ASSIGNED TASK = From top to bottom, return the listing exactly as it appears, omitting its images.

SUPPLIED MATERIAL =

════════════════

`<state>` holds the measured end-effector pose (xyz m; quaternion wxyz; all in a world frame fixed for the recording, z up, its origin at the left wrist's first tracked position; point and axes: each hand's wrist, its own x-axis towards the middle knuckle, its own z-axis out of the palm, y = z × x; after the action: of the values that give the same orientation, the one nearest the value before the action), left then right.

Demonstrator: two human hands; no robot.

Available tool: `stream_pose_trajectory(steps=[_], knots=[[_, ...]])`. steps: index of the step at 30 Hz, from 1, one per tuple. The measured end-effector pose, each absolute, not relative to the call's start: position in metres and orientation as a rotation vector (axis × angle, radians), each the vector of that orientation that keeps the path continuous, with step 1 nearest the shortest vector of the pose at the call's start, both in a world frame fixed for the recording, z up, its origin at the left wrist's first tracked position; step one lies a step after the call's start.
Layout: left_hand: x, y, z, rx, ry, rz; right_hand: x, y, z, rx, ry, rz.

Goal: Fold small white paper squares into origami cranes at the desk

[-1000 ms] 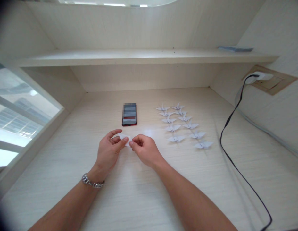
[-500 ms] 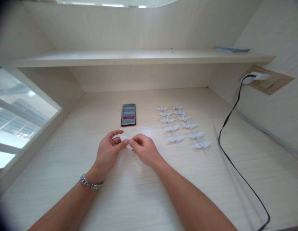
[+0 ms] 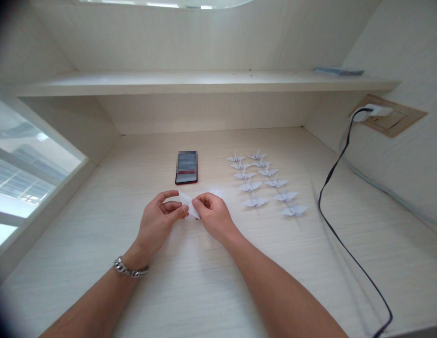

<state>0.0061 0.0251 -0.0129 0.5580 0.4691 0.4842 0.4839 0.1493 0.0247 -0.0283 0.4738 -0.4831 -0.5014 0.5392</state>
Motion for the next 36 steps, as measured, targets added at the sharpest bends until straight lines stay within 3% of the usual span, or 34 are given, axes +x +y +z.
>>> stream_pose_trajectory(steps=[36], knots=[[0.012, 0.022, -0.018, 0.902, 0.903, 1.224, 0.153, 0.025, -0.018, -1.002, -1.128, 1.553]])
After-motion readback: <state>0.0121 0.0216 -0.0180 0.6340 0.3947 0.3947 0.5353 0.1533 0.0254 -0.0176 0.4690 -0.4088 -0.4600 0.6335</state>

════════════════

WRITTEN SOLUTION =
`<state>` holds the measured end-effector pose (xyz m; quaternion wxyz; all in a world frame fixed for the recording, z up, its origin at the left wrist's first tracked position; point and axes: each hand's wrist, its own x-axis towards the middle knuckle, its own z-axis out of the palm, y = z × x; after the action: of the values that give the same orientation, the one nearest the value before the action), left then right.

Demonstrator: two human hands; no robot.

Available tool: `stream_pose_trajectory(steps=[_], knots=[[_, ...]])`. steps: index of the step at 30 Hz, from 1, one per tuple. The measured end-effector pose, each absolute, not relative to the call's start: position in metres and orientation as a rotation vector (axis × angle, radians), each the vector of that orientation that keeps the path continuous, with step 1 nearest the shortest vector of the pose at the call's start, both in a world frame fixed for the recording, z up, its origin at the left wrist's first tracked position; step one lies a step after the call's start.
Layout: left_hand: x, y, z, rx, ry, rz; right_hand: x, y, z, rx, ry, rz.

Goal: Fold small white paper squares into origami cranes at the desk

[-1000 ms] 
[-500 ms] 
[+0 ms] 

<state>0.0061 0.0251 -0.0129 0.5580 0.4691 0.4842 0.4839 0.1493 0.0247 -0.0283 0.4738 -0.4831 -0.5014 0.5392</state>
Motion for the next 36 steps, as measured, targets added at the sharpest bends until straight lines stay within 3% of the usual span, or 34 are given, axes +x +y +z.
>>> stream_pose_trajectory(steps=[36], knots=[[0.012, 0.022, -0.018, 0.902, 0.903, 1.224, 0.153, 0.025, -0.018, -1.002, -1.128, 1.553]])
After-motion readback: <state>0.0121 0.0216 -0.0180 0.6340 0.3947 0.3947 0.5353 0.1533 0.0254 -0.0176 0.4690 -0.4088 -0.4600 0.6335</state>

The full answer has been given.